Work instructions
For this exercise, print all of the data exactly as given.

Dataset content
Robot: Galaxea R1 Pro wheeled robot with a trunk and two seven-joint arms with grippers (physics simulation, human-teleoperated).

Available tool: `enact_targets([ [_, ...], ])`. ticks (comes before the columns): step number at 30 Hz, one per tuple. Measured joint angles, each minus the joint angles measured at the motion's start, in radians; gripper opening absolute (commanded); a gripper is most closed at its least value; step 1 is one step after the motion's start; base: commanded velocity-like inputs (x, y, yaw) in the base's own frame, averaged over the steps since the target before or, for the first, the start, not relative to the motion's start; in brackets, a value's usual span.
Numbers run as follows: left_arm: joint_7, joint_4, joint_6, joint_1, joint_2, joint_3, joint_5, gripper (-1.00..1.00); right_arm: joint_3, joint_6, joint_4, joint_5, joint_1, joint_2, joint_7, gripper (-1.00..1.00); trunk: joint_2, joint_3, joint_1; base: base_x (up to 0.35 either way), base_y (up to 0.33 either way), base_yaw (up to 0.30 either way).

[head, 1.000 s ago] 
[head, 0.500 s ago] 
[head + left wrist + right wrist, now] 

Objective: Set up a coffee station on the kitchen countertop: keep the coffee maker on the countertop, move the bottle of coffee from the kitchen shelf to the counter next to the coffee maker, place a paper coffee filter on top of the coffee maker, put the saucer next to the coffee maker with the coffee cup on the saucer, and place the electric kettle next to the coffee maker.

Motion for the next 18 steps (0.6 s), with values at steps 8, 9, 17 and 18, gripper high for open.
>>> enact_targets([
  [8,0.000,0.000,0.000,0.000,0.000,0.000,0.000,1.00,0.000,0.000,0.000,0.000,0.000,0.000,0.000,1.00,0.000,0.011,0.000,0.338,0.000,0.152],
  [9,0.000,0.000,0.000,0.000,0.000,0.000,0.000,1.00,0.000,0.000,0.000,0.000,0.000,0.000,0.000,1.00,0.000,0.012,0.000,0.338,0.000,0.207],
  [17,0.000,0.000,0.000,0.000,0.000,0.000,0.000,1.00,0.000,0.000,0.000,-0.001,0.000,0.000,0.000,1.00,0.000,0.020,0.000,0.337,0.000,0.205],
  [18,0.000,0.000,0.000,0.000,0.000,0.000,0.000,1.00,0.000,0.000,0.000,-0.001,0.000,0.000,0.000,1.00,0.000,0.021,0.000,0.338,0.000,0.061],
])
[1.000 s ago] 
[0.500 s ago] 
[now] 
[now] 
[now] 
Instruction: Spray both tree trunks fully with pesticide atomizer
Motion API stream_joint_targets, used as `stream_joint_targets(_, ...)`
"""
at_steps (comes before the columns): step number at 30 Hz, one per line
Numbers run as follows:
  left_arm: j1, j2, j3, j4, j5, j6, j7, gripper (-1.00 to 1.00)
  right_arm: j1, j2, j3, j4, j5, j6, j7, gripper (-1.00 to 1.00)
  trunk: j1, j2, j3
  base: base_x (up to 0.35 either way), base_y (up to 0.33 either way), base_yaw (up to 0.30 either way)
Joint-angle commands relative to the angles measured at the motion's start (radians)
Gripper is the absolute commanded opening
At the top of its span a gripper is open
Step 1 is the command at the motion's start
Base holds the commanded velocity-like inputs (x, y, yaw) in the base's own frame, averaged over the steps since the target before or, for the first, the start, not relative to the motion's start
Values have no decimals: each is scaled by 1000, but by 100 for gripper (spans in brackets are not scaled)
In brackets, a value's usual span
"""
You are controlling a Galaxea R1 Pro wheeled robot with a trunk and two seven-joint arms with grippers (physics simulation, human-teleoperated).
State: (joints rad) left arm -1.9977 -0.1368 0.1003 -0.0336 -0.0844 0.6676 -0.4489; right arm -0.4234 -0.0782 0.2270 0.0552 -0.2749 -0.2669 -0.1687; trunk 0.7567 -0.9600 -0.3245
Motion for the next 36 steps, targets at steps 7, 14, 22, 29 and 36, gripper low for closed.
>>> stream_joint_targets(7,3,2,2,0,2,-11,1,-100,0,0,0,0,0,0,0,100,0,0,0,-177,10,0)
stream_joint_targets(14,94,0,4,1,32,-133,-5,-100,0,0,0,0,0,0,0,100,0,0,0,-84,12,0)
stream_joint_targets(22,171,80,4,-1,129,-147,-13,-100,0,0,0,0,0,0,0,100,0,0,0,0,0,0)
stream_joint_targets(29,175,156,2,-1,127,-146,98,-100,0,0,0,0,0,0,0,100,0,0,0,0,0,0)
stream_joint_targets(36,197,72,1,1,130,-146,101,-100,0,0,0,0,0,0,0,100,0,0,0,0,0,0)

Response to the exercise
Robot: Galaxea R1 Pro wheeled robot with a trunk and two seven-joint arms with grippers (physics simulation, human-teleoperated).

Available tool: `enact_targets([ [_, ...], ])`. ticks (comes before the columns): step number at 30 Hz, one per tuple. Measured joint angles, each minus the joint angles measured at the motion's start, in radians; gripper opening absolute (commanded); a gripper is most closed at its least value; step 1 is one step after the motion's start; base: commanded velocity-like inputs (x, y, yaw) in the base's own frame, averaged over the steps since the target before or, for the first, the start, not relative to the motion's start; in brackets, a value's usual span.
Numbers run as follows: left_arm: joint_7, joint_4, joint_6, joint_1, joint_2, joint_3, joint_5, gripper (-1.00..1.00); right_arm: joint_3, joint_6, joint_4, joint_5, joint_1, joint_2, joint_7, gripper (-1.00..1.00); trunk: joint_2, joint_3, joint_1; base: base_x (up to 0.35 either way), base_y (up to 0.33 either way), base_yaw (up to 0.30 either way).

[head, 1.000 s ago] 
[head, 0.500 s ago] 
[head + left wrist + right wrist, now] 

Objective: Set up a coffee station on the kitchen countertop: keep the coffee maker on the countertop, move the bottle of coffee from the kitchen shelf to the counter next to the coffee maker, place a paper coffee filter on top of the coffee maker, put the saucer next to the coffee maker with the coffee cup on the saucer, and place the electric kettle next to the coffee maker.

Motion for the next 18 steps (0.6 s), with values at steps 8, 9, 17 and 18, gripper high for open.
>>> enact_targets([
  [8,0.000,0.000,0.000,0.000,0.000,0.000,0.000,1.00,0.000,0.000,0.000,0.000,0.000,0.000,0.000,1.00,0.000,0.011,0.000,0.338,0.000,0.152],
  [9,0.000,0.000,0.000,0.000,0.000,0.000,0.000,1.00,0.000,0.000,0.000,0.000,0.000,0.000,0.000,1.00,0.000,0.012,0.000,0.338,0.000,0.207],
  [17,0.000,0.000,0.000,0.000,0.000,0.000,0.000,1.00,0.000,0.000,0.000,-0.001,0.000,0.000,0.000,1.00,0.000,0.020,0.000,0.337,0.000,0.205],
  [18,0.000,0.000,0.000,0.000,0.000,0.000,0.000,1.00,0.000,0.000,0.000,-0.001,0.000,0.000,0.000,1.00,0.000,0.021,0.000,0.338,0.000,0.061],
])
[1.000 s ago] 
[0.500 s ago] 
[now] 
[now] 
[now] 
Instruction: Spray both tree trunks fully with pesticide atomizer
Motion API stream_joint_targets, used as `stream_joint_targets(_, ...)`
"""
at_steps (comes before the columns): step number at 30 Hz, one per line
Numbers run as follows:
  left_arm: j1, j2, j3, j4, j5, j6, j7, gripper (-1.00 to 1.00)
  right_arm: j1, j2, j3, j4, j5, j6, j7, gripper (-1.00 to 1.00)
  trunk: j1, j2, j3
  base: base_x (up to 0.35 either way), base_y (up to 0.33 either way), base_yaw (up to 0.30 either way)
Joint-angle commands relative to the angles measured at the motion's start (radians)
Gripper is the absolute commanded opening
At the top of its span a gripper is open
Step 1 is the command at the motion's start
Base holds the commanded velocity-like inputs (x, y, yaw) in the base's own frame, averaged over the steps since the target before or, for the first, the start, not relative to the motion's start
Values have no decimals: each is scaled by 1000, but by 100 for gripper (spans in brackets are not scaled)
In brackets, a value's usual span
"""
You are controlling a Galaxea R1 Pro wheeled robot with a trunk and two seven-joint arms with grippers (physics simulation, human-teleoperated).
State: (joints rad) left arm -1.9977 -0.1368 0.1003 -0.0336 -0.0844 0.6676 -0.4489; right arm -0.4234 -0.0782 0.2270 0.0552 -0.2749 -0.2669 -0.1687; trunk 0.7567 -0.9600 -0.3245
Motion for the next 36 steps, targets at steps 7, 14, 22, 29 and 36, gripper low for closed.
>>> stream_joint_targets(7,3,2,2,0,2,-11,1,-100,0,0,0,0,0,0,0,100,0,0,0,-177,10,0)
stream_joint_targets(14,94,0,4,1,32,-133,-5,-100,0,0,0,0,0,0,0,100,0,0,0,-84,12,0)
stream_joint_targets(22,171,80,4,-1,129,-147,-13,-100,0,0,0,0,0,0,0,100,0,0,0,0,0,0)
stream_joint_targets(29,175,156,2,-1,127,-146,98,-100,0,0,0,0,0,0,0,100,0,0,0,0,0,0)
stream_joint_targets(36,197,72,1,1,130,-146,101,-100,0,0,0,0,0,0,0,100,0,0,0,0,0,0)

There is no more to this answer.